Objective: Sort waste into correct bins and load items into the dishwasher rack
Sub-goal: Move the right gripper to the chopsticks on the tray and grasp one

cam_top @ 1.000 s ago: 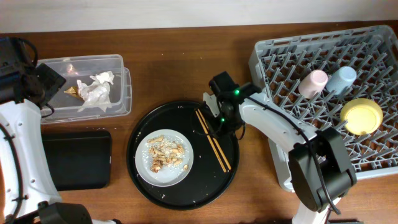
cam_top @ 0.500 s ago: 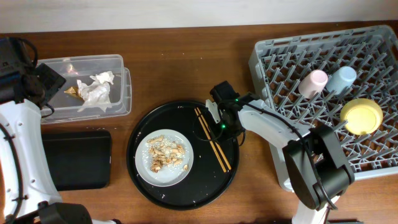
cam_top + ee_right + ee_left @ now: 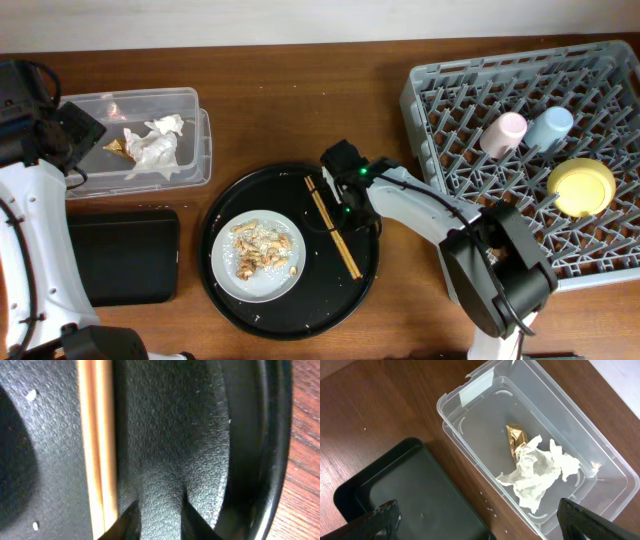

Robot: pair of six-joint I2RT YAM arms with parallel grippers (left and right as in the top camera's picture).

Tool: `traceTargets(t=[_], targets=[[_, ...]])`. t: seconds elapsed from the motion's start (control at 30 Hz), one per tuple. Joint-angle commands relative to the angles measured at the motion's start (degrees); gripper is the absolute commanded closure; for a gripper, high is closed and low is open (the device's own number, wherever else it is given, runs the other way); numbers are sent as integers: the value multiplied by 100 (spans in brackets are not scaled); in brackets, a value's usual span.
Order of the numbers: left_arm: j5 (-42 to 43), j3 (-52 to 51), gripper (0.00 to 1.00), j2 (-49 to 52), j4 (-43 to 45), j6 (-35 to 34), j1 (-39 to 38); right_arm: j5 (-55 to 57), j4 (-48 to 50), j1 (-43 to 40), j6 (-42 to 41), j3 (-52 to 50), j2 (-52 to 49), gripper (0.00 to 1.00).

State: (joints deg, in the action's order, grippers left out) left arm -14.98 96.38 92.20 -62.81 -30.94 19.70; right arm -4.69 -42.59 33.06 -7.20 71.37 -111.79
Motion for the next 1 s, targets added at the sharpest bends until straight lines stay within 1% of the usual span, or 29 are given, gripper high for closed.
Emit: traceTargets(t=[0.0, 0.1, 0.3, 0.4, 0.47, 0.57, 0.63, 0.67, 0.77, 0.97], targets=[[-42, 61, 1, -61, 15, -31, 33, -170, -92, 90, -234, -90, -247, 77], [-42, 61, 1, -61, 15, -31, 33, -372, -225, 90, -240, -15, -245, 82], [-39, 61, 1, -61, 15, -31, 33, -422, -855, 109, -304, 570, -214, 81], [-42, 61, 1, -61, 15, -31, 33, -726, -1062, 146, -302, 828, -208, 80], [-42, 61, 1, -61, 15, -31, 33, -822, -1102, 177, -431, 857, -208, 75], [-39, 61, 1, -61, 15, -31, 33, -841, -1143, 225, -529, 857, -208, 70], [-42, 61, 0, -61, 15, -31, 33, -785, -1128, 286, -509, 855, -210, 60], [-39, 61, 1, -61, 15, -31, 33, -658, -1121, 323, -511, 835, -210, 58], [-42, 61, 1, -61, 15, -31, 33, -584, -1086, 369, -514, 789, -210, 57], [-39, 61, 1, -61, 15, -31, 33, -474, -699, 481, -525, 481, -210, 57]])
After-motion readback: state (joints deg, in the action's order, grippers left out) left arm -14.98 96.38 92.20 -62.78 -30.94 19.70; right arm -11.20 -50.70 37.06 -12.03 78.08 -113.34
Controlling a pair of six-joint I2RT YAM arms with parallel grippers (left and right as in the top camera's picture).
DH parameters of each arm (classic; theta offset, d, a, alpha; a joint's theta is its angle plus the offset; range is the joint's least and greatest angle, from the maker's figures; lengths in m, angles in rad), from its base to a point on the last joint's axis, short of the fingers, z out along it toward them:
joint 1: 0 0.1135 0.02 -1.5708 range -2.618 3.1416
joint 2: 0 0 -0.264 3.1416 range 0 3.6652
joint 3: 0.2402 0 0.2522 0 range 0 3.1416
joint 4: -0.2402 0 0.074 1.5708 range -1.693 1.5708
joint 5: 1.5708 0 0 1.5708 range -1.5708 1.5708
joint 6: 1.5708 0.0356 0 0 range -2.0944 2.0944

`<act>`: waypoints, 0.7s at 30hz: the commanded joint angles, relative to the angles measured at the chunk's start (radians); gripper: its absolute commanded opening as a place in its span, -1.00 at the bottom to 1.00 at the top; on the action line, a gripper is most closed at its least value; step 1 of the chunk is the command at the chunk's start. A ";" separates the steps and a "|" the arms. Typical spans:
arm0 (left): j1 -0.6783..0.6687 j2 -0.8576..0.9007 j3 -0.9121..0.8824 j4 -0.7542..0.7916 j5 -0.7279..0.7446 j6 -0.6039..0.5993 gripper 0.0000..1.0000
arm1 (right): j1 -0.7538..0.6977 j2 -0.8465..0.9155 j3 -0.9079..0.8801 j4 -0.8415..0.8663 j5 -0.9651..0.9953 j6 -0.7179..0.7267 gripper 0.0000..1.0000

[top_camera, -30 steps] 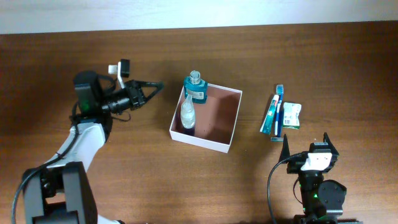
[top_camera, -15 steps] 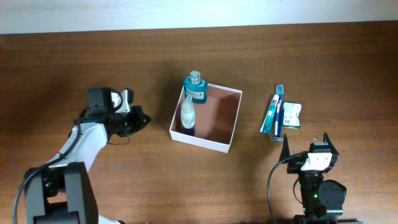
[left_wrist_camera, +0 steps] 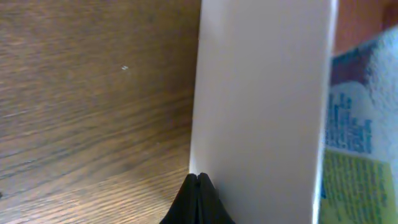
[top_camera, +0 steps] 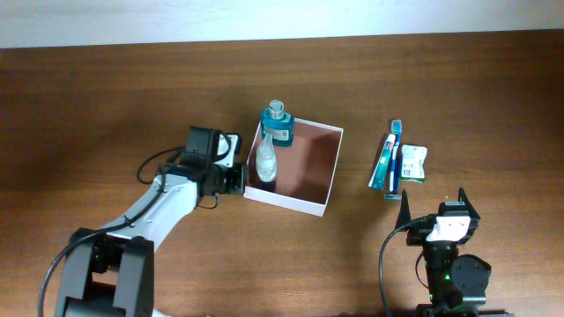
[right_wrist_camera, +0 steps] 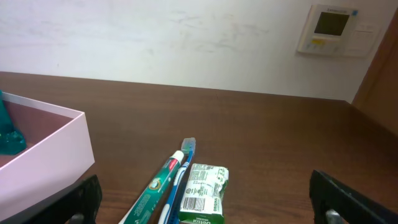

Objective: Pack container
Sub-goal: 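Push the box's left wall rightward with the left gripper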

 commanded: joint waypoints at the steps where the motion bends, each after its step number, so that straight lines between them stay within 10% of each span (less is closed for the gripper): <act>1: -0.032 -0.002 0.002 -0.022 -0.056 0.032 -0.99 | -0.006 -0.008 -0.005 -0.006 -0.002 -0.004 0.97; 21: -0.048 -0.189 0.002 -0.143 0.041 0.032 -0.99 | -0.006 -0.008 -0.005 -0.006 -0.002 -0.004 0.97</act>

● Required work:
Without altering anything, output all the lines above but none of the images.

● Response box:
Objective: Sort waste into correct bins and load items into the dishwasher rack
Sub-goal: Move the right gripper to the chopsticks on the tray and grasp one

cam_top @ 1.000 s ago: 
cam_top @ 0.500 s ago: 
cam_top + ee_right + ee_left @ now: 

Robot: pair of six-joint I2RT YAM arms with parallel grippers (left and right as in the top camera's picture).

Tool: `traceTargets(t=[_], targets=[[_, ...]])`. t: seconds elapsed from the motion's start (control at 30 Hz), one per tuple. Joint-angle commands relative to the angles measured at the motion's start (degrees); gripper is the absolute commanded closure; for a gripper, high is closed and low is open (the device's own number, wherever else it is given, runs the other way); numbers are sent as integers: the value multiplied by 100 (spans in brackets are not scaled); in brackets, a value's usual span.
Order of the numbers: left_arm: j5 (-42 to 43), j3 (-52 to 51), gripper (0.00 to 1.00), j2 (-49 to 52), j4 (-43 to 45), j6 (-35 to 34), j1 (-39 to 38); right_arm: j5 (-55 to 57), j4 (-48 to 50), j1 (-43 to 40), j6 (-42 to 41), j3 (-52 to 50), j2 (-52 to 49), gripper (0.00 to 1.00).

State: (joints deg, in the action's order, grippers left out) left arm -14.98 96.38 92.20 -62.81 -30.94 19.70; right arm -4.69 -42.59 33.06 -7.20 71.37 -111.79
Motion for the next 1 s, targets added at the sharpest bends until straight lines stay within 1% of the usual span, or 29 are given, gripper high for closed.
Emit: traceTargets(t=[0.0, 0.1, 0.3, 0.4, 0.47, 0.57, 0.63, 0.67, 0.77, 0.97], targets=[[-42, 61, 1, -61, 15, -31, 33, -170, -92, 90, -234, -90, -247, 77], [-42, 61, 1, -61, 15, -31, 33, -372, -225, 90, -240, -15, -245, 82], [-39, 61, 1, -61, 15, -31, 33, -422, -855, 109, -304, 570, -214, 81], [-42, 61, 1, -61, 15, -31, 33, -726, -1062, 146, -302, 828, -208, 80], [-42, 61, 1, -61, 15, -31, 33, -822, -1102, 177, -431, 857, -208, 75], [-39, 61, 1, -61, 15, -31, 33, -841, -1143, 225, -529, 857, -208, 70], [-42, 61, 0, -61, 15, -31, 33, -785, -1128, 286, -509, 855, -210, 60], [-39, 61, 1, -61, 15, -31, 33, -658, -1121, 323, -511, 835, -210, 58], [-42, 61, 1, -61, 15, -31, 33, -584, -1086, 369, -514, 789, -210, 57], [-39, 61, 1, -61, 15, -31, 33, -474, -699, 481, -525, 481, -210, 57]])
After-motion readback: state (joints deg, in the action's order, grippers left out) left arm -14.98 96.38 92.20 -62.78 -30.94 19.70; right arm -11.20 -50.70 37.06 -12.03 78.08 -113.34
Controlling a pair of six-joint I2RT YAM arms with parallel grippers (left and right as in the top camera's picture).
DH parameters of each arm (classic; theta offset, d, a, alpha; a joint's theta is its angle plus the offset; range is the joint's least and greatest angle, from the maker's figures; lengths in m, angles in rad), from its base to a point on the last joint's axis, short of the fingers, z out along it toward them:
joint 1: 0 0.1135 0.02 -1.5708 range -2.618 3.1416
joint 2: 0 0 -0.264 3.1416 range 0 3.6652
joint 3: 0.2402 0 0.2522 0 range 0 3.1416
joint 4: -0.2402 0 0.074 1.5708 range -1.693 1.5708
joint 5: 1.5708 0 0 1.5708 range -1.5708 1.5708
joint 6: 1.5708 0.0356 0 0 range -2.0944 2.0944

`<act>`: waypoints, 0.7s at 30hz: the commanded joint angles, relative to the angles measured at the chunk's start (radians); gripper: its absolute commanded opening as a place in its span, -1.00 at the bottom to 1.00 at the top; on the action line, a gripper is most closed at its least value; step 1 of the chunk is the command at the chunk's start. A ";" separates the steps and a "|" the arms. Typical spans:
arm0 (left): j1 -0.6783..0.6687 j2 -0.8576..0.9007 j3 -0.9121..0.8824 j4 -0.7542..0.7916 j5 -0.7279..0.7446 j6 -0.6039..0.5993 gripper 0.0000..1.0000
arm1 (right): j1 -0.7538..0.6977 j2 -0.8465..0.9155 j3 -0.9079..0.8801 j4 -0.8415..0.8663 j5 -0.9651..0.9953 j6 -0.7179..0.7267 gripper 0.0000..1.0000

[top_camera, -30 steps] 
[top_camera, -15 steps] 
[left_wrist_camera, +0 steps] 
[top_camera, +0 steps] 
[right_wrist_camera, +0 steps] 

Objective: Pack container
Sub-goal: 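Push the box's left wall rightward with the left gripper
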
 commanded: joint waypoints at the steps where the motion bends, each after its step number, so that straight lines between them stay within 10% of each span (less is closed for the gripper): <act>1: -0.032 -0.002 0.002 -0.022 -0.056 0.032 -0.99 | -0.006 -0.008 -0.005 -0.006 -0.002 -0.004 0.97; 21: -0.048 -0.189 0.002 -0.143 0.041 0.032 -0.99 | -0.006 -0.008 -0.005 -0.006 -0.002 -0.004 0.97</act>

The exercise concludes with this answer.